Fios Genomics accessed data held in the AnalytiXagility research workspace to provide bioinformatic analyses. Each dataset was analysed individually and combined to determine any significant correlations between patient demographic data, genetic polymorphisms and/or miRNA profiles and the observed organoculture assay response.

All the data sets that were used in the bioinformatic analyses have been fully anonymised and may be accessed via the following 10.6084/m9.figshare.10101371.

Organoculture bioinformatic analysis—Fios Genomics

TNFα levels determined for each patient sample in the organoculture assay, were subjected to quality control metrics from the ArrayQualityMetrics package in Bioconductor [14]. Assays were scored on the basis of the following parameters: maplot; boxplot and heatmap. An individual patient sample was classified as an outlier if two or more of the parameters were not met.

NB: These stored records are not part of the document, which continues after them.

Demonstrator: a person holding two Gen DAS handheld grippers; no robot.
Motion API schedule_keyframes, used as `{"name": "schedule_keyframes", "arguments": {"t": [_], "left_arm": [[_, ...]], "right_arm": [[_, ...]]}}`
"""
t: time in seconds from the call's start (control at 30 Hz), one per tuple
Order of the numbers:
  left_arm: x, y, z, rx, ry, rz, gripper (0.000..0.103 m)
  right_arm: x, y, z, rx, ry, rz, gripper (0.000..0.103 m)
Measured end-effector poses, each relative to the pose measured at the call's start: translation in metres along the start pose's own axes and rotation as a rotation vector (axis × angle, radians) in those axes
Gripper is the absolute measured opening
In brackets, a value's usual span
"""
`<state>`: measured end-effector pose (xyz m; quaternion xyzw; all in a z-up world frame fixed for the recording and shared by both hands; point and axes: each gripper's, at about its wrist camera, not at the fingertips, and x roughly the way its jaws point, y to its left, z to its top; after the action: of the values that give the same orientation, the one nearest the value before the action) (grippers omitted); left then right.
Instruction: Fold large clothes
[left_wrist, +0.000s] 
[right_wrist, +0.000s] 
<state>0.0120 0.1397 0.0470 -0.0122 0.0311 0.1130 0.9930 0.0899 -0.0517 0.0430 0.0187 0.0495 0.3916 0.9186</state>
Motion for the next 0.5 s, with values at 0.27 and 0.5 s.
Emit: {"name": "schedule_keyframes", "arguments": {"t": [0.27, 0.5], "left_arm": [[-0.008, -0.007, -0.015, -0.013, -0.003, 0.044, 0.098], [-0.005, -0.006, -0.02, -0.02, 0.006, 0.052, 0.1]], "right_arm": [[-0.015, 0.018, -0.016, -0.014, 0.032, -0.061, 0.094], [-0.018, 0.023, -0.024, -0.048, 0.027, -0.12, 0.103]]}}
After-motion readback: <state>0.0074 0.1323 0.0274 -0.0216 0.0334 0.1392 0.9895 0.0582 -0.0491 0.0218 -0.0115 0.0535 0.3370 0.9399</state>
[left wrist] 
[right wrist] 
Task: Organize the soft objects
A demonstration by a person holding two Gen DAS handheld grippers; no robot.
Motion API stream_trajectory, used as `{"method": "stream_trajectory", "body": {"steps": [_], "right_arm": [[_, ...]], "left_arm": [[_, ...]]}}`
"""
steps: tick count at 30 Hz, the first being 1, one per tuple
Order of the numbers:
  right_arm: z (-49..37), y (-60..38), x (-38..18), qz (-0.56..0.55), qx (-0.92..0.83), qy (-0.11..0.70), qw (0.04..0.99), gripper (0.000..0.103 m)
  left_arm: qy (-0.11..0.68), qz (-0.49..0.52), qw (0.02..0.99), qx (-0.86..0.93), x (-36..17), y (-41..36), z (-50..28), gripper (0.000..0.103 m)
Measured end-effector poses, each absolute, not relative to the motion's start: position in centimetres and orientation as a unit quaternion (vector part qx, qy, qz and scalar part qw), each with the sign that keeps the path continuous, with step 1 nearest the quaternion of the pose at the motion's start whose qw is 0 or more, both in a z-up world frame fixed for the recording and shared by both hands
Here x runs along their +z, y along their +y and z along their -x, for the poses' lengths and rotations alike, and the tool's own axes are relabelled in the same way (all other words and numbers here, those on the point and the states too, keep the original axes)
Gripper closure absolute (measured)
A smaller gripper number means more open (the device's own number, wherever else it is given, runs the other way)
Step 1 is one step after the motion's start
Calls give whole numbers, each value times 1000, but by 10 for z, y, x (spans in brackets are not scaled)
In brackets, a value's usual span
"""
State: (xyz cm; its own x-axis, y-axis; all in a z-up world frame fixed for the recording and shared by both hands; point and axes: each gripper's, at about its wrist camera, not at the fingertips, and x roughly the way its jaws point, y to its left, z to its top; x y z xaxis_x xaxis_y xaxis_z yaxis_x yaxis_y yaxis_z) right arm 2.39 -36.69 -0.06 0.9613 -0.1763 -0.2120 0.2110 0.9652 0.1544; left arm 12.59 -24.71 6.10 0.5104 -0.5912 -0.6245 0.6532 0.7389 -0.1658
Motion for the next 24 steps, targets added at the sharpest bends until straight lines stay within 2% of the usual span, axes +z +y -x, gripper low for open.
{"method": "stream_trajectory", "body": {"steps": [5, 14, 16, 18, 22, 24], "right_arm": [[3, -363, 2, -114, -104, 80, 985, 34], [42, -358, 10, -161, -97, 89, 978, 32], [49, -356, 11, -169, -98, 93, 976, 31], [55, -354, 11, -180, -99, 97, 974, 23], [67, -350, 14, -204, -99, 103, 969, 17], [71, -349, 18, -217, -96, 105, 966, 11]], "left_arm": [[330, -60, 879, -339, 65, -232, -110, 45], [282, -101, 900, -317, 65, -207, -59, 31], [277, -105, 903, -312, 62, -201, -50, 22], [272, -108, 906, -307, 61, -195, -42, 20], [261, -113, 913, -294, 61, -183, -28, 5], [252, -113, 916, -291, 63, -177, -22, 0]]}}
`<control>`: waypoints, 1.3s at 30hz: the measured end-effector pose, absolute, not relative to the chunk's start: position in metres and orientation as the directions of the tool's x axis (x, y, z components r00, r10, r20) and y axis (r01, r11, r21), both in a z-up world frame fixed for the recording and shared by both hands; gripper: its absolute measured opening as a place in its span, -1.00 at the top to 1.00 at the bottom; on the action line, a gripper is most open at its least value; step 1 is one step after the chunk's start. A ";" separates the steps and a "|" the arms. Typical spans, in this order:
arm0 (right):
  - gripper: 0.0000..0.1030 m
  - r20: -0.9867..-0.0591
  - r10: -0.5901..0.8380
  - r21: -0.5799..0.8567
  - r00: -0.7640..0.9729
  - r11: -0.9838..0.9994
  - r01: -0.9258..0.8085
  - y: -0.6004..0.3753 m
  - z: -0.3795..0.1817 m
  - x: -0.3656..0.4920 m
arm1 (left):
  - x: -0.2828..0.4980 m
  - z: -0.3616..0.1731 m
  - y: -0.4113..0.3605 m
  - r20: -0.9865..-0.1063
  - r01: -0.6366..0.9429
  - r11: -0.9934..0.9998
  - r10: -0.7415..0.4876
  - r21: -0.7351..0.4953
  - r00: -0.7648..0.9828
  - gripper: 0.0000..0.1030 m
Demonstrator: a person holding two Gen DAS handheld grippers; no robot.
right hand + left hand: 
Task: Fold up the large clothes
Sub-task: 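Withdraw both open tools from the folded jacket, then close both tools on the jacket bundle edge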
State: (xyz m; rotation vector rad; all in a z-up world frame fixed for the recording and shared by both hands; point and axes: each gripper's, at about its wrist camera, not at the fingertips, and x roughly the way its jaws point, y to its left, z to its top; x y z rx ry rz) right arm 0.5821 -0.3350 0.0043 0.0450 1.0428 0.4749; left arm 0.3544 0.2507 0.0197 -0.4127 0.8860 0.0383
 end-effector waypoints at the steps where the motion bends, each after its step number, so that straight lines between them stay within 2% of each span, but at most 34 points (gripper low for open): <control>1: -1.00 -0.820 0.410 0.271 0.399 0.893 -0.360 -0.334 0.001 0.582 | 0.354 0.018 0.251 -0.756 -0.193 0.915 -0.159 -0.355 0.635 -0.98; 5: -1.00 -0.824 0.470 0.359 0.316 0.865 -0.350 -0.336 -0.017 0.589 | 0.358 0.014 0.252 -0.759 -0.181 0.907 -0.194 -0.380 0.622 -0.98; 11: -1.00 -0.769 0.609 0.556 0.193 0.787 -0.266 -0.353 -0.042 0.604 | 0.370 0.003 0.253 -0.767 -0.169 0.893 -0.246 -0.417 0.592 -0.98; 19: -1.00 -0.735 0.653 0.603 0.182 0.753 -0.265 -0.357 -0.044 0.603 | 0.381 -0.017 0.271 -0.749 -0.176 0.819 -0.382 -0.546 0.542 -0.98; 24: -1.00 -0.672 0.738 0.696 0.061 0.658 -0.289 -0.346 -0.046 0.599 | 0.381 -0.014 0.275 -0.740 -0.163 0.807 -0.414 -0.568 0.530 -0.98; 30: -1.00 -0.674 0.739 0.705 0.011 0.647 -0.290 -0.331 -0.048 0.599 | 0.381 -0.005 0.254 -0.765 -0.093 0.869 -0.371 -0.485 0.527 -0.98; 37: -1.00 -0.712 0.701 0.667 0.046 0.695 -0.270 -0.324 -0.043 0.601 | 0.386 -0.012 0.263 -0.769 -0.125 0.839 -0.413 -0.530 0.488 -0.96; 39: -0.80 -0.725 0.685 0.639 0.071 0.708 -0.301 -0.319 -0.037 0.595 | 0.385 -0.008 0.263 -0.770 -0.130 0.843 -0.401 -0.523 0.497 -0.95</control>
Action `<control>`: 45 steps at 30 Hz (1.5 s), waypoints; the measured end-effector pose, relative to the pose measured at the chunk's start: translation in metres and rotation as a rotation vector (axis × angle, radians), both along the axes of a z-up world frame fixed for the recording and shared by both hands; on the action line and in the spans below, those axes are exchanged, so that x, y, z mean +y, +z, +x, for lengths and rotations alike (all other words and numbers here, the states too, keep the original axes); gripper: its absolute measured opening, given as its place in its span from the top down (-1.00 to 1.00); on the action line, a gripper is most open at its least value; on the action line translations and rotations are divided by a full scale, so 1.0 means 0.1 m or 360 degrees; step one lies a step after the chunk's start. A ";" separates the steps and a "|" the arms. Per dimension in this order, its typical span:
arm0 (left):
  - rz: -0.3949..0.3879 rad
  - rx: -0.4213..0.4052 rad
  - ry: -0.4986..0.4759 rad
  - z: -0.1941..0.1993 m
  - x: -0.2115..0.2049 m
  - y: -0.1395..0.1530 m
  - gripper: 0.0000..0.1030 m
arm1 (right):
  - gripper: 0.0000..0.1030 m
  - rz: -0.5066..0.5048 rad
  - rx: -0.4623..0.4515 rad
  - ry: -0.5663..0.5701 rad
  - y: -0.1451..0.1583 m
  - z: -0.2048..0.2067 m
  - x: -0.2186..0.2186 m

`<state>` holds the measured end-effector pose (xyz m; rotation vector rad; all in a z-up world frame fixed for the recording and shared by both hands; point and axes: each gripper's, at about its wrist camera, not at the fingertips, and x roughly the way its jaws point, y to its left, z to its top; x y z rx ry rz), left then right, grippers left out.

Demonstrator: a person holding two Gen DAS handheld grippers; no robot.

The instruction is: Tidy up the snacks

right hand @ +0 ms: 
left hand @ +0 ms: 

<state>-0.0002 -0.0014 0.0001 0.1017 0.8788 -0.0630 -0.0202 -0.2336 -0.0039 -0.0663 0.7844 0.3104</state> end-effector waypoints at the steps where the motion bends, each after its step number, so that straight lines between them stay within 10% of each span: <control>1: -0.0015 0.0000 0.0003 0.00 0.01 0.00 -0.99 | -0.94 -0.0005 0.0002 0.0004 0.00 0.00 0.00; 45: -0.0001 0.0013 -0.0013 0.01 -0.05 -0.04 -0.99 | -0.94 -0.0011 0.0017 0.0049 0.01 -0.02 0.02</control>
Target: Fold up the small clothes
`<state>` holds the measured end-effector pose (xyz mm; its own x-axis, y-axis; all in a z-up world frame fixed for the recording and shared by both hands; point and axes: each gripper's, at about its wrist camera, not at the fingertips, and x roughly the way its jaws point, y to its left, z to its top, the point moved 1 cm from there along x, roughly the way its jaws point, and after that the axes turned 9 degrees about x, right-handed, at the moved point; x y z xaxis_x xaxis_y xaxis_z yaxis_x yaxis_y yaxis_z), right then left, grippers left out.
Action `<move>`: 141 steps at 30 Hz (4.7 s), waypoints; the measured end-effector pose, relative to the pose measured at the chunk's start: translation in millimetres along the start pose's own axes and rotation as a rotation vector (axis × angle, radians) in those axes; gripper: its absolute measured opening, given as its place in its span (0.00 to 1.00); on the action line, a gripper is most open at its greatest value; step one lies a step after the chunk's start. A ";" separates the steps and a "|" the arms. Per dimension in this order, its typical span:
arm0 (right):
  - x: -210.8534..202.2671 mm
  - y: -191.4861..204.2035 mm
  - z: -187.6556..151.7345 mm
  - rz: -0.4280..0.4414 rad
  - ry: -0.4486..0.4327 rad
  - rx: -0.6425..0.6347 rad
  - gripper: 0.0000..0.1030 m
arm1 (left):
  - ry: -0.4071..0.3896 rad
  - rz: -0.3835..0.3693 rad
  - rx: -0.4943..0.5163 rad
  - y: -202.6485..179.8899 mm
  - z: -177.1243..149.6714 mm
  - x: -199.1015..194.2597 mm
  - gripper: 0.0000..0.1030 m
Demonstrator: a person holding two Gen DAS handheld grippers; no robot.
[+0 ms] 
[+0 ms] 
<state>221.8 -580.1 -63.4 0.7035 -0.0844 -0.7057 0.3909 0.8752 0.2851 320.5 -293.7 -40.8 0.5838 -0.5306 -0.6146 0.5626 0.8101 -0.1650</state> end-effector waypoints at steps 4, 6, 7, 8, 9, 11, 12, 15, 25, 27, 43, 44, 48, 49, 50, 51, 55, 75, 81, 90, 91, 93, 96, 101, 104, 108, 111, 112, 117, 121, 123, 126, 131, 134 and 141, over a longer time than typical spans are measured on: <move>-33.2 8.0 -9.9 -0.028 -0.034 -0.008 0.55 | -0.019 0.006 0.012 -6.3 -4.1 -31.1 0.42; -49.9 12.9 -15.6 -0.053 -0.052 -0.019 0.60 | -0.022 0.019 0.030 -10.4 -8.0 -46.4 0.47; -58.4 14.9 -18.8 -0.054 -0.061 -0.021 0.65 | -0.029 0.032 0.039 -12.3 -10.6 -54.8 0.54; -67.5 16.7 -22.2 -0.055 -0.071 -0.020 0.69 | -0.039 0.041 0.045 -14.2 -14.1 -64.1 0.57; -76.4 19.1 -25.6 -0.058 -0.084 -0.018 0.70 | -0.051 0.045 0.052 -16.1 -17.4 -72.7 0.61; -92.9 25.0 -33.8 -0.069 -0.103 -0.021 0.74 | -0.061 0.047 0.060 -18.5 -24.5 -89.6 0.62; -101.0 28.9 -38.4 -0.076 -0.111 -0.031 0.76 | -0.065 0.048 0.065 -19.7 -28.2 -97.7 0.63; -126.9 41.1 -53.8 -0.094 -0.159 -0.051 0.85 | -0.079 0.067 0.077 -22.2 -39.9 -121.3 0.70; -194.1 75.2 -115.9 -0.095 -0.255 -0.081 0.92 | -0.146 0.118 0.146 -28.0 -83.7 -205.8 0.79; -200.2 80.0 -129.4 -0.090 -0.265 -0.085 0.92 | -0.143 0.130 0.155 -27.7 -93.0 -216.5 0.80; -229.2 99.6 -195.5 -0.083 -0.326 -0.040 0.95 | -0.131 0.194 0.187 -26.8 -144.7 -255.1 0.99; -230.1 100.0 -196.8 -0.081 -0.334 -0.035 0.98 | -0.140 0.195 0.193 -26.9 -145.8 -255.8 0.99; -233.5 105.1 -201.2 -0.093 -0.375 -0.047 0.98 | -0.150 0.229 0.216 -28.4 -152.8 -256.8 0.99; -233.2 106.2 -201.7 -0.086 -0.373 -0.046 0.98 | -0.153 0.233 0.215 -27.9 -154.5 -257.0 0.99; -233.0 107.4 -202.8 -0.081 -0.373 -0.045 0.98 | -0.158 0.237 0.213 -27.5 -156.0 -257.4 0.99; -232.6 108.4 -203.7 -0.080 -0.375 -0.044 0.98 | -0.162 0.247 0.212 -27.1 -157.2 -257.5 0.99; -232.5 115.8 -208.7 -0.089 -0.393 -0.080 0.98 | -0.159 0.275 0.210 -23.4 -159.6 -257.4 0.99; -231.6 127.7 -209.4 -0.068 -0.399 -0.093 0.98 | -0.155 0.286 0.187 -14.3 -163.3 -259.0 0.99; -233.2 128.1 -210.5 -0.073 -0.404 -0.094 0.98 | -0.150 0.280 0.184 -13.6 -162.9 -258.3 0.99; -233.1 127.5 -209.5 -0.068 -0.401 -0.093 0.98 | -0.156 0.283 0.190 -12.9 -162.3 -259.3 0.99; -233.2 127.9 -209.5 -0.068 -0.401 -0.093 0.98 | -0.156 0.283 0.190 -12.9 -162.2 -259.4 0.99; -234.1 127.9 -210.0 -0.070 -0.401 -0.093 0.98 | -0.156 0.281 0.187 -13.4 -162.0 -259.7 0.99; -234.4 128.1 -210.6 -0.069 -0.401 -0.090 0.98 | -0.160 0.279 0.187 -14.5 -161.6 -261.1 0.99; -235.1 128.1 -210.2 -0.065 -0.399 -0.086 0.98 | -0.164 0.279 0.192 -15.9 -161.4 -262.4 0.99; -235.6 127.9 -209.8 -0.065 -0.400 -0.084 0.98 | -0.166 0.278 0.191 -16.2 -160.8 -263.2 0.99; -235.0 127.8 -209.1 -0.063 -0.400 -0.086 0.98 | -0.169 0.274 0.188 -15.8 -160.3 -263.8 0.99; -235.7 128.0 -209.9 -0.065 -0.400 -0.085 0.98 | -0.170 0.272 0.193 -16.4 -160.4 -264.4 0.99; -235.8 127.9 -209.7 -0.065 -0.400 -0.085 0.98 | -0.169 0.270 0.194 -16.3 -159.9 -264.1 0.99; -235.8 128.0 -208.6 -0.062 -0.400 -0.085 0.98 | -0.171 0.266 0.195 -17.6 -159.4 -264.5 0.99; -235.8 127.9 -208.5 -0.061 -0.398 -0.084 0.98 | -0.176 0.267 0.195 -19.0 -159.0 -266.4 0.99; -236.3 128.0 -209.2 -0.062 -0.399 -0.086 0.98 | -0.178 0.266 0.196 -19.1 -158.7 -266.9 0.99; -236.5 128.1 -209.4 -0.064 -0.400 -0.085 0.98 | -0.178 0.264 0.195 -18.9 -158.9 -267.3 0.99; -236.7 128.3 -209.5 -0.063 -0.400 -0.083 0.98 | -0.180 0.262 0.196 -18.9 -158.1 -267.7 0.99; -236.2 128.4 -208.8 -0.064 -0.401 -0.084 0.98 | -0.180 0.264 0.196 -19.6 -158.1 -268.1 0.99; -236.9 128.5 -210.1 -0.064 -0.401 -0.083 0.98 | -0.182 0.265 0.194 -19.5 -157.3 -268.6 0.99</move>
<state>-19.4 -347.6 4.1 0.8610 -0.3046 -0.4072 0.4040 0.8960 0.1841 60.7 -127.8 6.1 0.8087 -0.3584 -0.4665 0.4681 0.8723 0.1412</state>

TNFα levels (pg/mL) for each experimental condition were normalised using log₂ ratios against the DMSO vehicle control. Relative levels of TNFα were then visualised using bar charts, density plots and correlation plots within R software. The aim was to identify subgroups of patients that displayed a good response to one or more of the organoculture test conditions and subgroups of patients that displayed a poor response. Response to a test condition was defined as a reduction in TNFα levels compared to the DMSO control test condition.

Patients were then categorised as being a high responder to treatment or a low responder to treatment for use in subsequent bioinformatic analyses.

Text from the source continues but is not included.